[[ DATASET EXCERPT, beginning ]]
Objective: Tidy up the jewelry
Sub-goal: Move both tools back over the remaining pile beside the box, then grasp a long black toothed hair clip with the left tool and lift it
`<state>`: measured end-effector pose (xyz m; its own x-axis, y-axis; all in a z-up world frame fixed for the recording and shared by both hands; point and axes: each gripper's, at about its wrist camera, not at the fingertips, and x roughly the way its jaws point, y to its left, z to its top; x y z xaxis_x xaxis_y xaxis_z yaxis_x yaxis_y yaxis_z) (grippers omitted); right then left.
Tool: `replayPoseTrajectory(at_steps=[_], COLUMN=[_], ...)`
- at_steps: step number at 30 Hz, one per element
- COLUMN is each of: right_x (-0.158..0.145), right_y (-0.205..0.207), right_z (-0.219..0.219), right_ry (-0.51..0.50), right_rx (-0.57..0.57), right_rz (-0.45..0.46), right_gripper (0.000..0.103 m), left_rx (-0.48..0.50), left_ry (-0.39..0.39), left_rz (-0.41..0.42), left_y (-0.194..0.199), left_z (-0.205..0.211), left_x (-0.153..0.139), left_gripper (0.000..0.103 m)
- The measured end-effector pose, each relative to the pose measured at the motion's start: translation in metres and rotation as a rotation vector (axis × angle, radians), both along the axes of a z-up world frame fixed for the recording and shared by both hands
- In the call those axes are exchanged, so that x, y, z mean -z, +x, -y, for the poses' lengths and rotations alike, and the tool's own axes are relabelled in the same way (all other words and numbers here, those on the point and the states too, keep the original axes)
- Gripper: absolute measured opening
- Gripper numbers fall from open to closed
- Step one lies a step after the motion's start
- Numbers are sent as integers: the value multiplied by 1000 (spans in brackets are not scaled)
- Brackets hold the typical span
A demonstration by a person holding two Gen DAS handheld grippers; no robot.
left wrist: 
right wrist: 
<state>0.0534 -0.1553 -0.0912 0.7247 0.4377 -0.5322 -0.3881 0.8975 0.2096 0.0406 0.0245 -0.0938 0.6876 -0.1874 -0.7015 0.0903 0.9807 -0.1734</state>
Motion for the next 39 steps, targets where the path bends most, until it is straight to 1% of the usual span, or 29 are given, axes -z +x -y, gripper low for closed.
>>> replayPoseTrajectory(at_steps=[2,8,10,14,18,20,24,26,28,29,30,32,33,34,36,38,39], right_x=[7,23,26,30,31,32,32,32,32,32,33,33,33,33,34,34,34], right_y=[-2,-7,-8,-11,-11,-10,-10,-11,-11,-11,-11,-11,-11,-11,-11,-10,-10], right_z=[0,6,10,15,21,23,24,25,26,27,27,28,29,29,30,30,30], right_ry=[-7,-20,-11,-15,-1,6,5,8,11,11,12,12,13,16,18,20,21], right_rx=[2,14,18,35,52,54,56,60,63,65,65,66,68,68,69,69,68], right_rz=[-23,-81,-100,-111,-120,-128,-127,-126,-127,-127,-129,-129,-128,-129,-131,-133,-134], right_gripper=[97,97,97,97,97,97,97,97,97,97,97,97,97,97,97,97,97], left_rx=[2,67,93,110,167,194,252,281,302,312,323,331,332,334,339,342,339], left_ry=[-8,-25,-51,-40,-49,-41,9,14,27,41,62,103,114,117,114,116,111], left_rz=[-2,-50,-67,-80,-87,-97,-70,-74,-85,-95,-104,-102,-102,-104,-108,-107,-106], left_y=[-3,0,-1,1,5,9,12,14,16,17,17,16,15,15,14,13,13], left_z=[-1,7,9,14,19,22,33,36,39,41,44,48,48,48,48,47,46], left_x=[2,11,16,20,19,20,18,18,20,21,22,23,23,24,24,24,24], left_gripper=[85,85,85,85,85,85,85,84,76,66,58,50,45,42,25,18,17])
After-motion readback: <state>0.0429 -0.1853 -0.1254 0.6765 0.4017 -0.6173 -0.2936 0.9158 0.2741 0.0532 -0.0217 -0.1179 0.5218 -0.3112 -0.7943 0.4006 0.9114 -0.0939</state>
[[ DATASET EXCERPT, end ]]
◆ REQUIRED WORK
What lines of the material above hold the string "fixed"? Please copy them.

◆ EXERCISE SOLUTION
`<state>`: measured end-effector pose (xyz m; its own x-axis, y-axis; all in a z-up world frame fixed for the recording and shared by both hands; point and axes: each gripper's, at about its wrist camera, not at the fingertips, and x roughly the way its jaws point, y to its left, z to its top; x y z xaxis_x xaxis_y xaxis_z yaxis_x yaxis_y yaxis_z) (grippers omitted); right then left.
- The measured end-effector pose, each relative to the pose measured at the motion's start: translation in metres and rotation as a rotation vector (axis × angle, radians), both along the axes of a z-up world frame fixed for the recording and shared by both hands

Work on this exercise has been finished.